Task item: In the entries below, find each line with the string "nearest" and copy it.
[Source data — start]
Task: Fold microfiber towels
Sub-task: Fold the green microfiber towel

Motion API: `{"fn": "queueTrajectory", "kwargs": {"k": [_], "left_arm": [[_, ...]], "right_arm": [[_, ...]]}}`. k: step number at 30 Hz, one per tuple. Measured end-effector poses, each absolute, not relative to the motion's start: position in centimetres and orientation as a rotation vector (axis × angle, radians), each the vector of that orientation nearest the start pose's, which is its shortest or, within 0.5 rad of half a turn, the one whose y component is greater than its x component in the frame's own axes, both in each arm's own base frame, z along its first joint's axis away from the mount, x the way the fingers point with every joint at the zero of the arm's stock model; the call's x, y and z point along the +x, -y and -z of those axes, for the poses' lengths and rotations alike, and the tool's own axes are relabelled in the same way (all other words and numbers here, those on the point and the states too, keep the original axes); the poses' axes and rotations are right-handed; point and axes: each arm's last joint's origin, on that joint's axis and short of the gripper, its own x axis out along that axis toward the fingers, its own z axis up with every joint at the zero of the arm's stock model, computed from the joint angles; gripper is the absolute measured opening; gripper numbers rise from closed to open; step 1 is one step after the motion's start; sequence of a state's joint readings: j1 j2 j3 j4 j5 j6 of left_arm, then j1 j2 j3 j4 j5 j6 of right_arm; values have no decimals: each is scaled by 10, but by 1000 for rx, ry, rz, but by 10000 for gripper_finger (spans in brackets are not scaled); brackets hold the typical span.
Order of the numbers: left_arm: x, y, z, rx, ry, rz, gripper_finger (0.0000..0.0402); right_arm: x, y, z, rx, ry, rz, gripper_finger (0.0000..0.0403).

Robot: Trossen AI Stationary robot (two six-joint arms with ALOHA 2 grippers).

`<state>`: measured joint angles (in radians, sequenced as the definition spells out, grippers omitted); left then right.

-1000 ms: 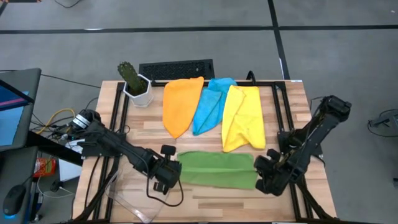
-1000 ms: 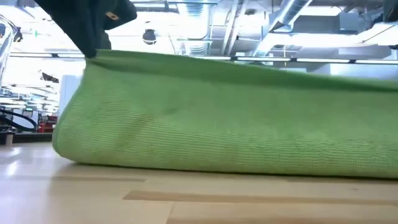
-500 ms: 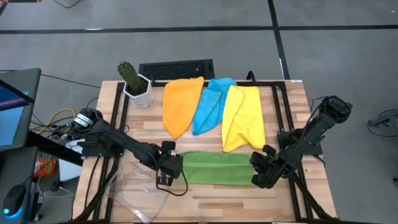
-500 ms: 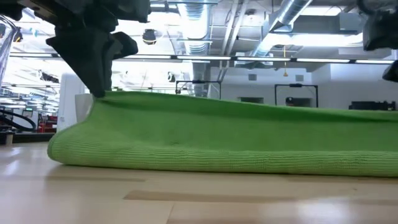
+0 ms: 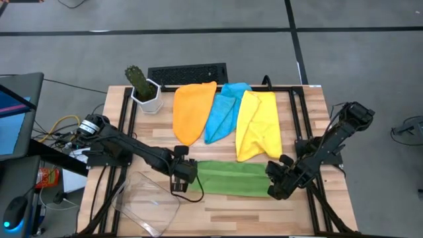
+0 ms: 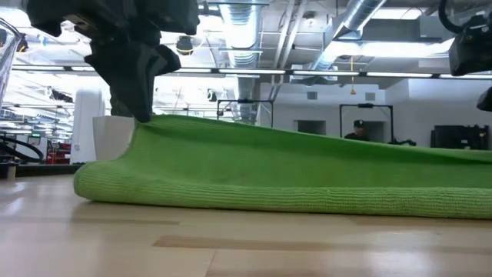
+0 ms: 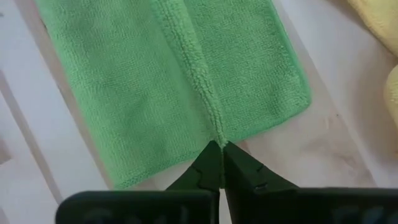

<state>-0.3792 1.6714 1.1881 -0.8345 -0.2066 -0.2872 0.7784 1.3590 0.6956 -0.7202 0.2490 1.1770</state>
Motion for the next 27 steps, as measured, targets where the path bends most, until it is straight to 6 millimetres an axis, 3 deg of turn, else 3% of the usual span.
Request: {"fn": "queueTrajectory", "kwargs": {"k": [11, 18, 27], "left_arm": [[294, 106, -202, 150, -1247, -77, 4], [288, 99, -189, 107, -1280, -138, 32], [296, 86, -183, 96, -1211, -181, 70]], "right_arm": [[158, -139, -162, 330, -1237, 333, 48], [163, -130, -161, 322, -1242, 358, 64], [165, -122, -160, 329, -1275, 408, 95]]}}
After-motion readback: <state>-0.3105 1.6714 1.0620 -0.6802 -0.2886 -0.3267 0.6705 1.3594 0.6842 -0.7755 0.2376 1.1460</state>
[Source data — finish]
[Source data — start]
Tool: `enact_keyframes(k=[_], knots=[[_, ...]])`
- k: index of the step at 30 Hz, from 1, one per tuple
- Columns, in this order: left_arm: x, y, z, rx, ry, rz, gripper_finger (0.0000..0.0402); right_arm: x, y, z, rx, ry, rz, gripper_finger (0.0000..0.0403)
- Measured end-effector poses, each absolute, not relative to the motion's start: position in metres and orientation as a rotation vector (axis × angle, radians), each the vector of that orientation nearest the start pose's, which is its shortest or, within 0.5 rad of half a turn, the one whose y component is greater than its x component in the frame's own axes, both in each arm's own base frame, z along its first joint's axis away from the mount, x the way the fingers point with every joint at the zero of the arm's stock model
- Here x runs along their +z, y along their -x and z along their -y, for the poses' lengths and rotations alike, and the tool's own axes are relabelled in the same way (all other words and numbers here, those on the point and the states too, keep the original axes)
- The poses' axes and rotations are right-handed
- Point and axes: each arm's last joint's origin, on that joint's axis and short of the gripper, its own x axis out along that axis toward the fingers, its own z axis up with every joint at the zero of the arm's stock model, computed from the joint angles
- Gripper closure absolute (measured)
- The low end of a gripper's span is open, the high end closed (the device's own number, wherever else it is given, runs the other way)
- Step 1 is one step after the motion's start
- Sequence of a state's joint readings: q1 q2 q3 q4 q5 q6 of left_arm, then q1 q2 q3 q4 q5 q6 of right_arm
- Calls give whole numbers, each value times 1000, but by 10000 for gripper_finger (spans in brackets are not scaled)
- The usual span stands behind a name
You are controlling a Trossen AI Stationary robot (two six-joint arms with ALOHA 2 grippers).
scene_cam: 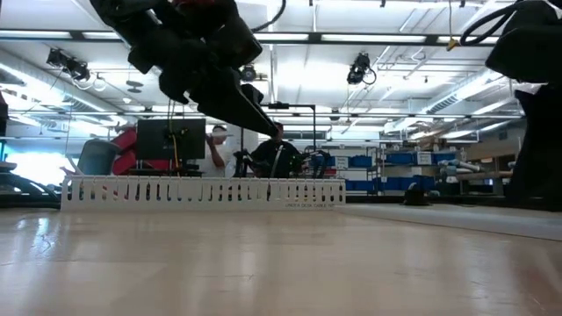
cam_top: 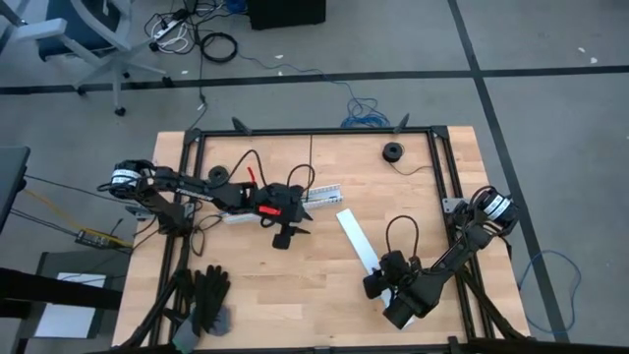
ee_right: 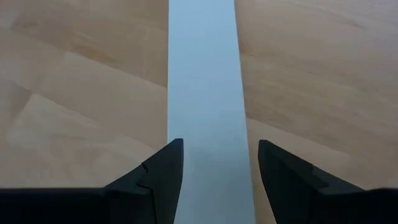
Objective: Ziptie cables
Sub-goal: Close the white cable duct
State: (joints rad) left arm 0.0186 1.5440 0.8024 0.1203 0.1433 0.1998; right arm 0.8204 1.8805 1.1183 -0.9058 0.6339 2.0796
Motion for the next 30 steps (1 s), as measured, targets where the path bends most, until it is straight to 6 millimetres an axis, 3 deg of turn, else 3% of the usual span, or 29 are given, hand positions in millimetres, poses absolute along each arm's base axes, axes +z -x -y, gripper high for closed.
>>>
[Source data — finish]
Task answer:
Motion API: `{"fn": "queueTrajectory", "kwargs": {"k": [_], "left_arm": [[_, ...]], "right_arm": [[_, ...]]}}`. k: step number at 30 Hz, one per tuple. Measured end-effector poses, each absolute, not relative to the motion's start: position in centimetres and orientation as a rotation vector (axis × angle, radians), each the vector of that orientation nearest the start pose's, which is its shortest or, within 0.5 rad of half a turn, the one whose y component is greater than its x component in the frame's own axes, both in each arm's own base frame, z along its first joint's axis away from the mount, x the way the fingers point with every joint at the zero of the arm's stock model; the call's x, y and z point along the +x, -y and -z of those axes, for the poses' lengths and rotations alike, and the tool's own axes are relabelled in the same way (all other words and numbers here, those on the point and the states too, keep the original axes); the poses' axes and rotations are right-handed; point and axes: each arm's last joint's origin, on that joint's axis and short of the gripper, its own x axis out along that axis toward the fingers, its own z axis up with every joint at the zero of the arm's stock model, computed from the joint angles; gripper is the absolute measured opening; gripper numbers rise from closed to open; step 1 is one step after the motion's start; sequence of a state's joint readings: j1 j2 j3 j4 j5 j6 of left_arm, then j1 j2 j3 j4 j5 j6 of right_arm; values have no decimals: each is scaled by 10, but by 1000 for rx, ry, rz, but by 10000 for gripper_finger (spans in brackets are not scaled); brackets hold the typical span.
- Measured end-effector poses, each absolute, not relative to the motion's start: position in metres and orientation as a rotation vector (axis × angle, radians), each the vector of that orientation nearest the start pose's, which is its shortest or, within 0.5 rad of half a turn, the one whose y component is greater than its x component in the frame's own axes, both in each arm's own base frame, z along its first joint's axis away from the mount, x the way the fingers point with every joint at the zero of the arm's stock model

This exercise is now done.